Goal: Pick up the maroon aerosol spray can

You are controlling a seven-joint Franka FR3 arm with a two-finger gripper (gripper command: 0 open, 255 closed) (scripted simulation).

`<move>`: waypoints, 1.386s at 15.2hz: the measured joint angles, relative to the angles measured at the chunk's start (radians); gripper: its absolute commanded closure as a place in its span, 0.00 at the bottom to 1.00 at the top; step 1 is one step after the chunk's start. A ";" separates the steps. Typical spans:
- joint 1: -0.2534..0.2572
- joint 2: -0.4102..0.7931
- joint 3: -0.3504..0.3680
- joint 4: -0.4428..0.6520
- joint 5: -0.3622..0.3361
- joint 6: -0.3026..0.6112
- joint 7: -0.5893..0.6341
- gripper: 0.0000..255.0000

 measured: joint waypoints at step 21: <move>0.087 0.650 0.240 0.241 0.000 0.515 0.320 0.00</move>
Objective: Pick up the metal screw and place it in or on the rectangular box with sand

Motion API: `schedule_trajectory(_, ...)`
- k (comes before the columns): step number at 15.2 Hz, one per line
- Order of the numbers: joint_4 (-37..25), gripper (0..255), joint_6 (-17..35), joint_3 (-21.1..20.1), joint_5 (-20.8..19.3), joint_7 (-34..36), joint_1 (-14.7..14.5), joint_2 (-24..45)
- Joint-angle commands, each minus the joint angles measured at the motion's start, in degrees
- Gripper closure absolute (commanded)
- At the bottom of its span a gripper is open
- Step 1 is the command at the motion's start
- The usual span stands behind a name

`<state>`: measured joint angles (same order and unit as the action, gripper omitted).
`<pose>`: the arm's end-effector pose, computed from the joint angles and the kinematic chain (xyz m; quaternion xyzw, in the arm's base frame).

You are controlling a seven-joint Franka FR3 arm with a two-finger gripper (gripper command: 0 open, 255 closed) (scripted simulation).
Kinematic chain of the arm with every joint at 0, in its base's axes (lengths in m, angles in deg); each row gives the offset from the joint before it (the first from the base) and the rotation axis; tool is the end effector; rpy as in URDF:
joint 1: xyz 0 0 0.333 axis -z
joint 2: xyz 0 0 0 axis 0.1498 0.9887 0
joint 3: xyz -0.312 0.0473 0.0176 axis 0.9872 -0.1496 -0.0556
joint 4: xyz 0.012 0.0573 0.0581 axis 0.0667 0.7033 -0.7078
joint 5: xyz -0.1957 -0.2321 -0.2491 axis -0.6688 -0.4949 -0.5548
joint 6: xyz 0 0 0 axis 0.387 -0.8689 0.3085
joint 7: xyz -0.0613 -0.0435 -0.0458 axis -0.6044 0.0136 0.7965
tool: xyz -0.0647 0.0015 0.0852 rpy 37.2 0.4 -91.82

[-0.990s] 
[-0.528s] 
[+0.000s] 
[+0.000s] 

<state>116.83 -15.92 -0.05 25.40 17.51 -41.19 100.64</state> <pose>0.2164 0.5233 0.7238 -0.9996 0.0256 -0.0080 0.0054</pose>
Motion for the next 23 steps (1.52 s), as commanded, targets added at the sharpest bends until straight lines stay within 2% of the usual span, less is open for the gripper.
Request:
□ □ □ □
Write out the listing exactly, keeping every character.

### Reply:
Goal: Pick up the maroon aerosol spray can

You are controlling a seven-joint Franka FR3 arm with a two-finger gripper (gripper command: 0 open, 255 closed) (scripted simulation).

`<move>`: waypoints, 1.386s at 15.2hz: the measured joint angles, relative to the angles measured at the chunk's start (radians); gripper: its absolute commanded closure as a place in its span, 0.00 at the bottom to 1.00 at the top; step 1 is one step after the chunk's start. A ";" separates the steps. Typical spans:
- joint 1: -0.2534..0.2572
- joint 2: -0.4102..0.7931
- joint 3: -0.3504..0.3680
- joint 4: -0.4428..0.6520
- joint 5: -0.3622..0.3361
- joint 6: -0.3026..0.6112
- joint 7: -0.5893..0.6341
- gripper: 0.0000..255.0000

 measured: joint waypoints at step 21: <move>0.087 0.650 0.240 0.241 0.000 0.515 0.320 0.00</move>
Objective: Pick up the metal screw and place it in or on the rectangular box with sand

Motion API: `schedule_trajectory(_, ...)`
- k (comes before the columns): step number at 15.2 Hz, one per line
- Order of the numbers: joint_4 (-37..25), gripper (0..255), joint_6 (-17..35), joint_3 (-21.1..20.1), joint_5 (-20.8..19.3), joint_7 (-34..36), joint_1 (-14.7..14.5), joint_2 (-24..45)
- Joint-angle commands, each minus the joint angles measured at the motion's start, in degrees
- Gripper closure absolute (commanded)
- At the bottom of its span a gripper is open
- Step 1 is the command at the motion's start
- The usual span stands behind a name

`<state>`: measured joint angles (same order and unit as the action, gripper omitted).
`<pose>`: the arm's end-effector pose, computed from the joint angles and the kinematic chain (xyz m; quaternion xyzw, in the arm's base frame).

You are controlling a seven-joint Franka FR3 arm with a two-finger gripper (gripper command: 0 open, 255 closed) (scripted simulation).
Kinematic chain of the arm with every joint at 0, in its base's axes (lengths in m, angles in deg); each row gives the offset from the joint before it (the first from the base) and the rotation axis; tool is the end effector; rpy as in URDF:
joint 1: xyz 0 0 0.333 axis -z
joint 2: xyz 0 0 0 axis 0.1498 0.9887 0
joint 3: xyz -0.312 0.0473 0.0176 axis 0.9872 -0.1496 -0.0556
joint 4: xyz 0.012 0.0573 0.0581 axis 0.0667 0.7033 -0.7078
joint 5: xyz -0.1957 -0.2321 -0.2491 axis -0.6688 -0.4949 -0.5548
joint 6: xyz 0 0 0 axis 0.387 -0.8689 0.3085
joint 7: xyz -0.0613 -0.0435 -0.0458 axis -0.6044 0.0136 0.7965
tool: xyz -0.0647 0.0015 0.0852 rpy 37.2 0.4 -91.82

[-0.990s] 
[-0.528s] 
[+0.000s] 
[+0.000s] 

<state>116.83 -15.92 -0.05 25.40 17.51 -41.19 100.64</state> <pose>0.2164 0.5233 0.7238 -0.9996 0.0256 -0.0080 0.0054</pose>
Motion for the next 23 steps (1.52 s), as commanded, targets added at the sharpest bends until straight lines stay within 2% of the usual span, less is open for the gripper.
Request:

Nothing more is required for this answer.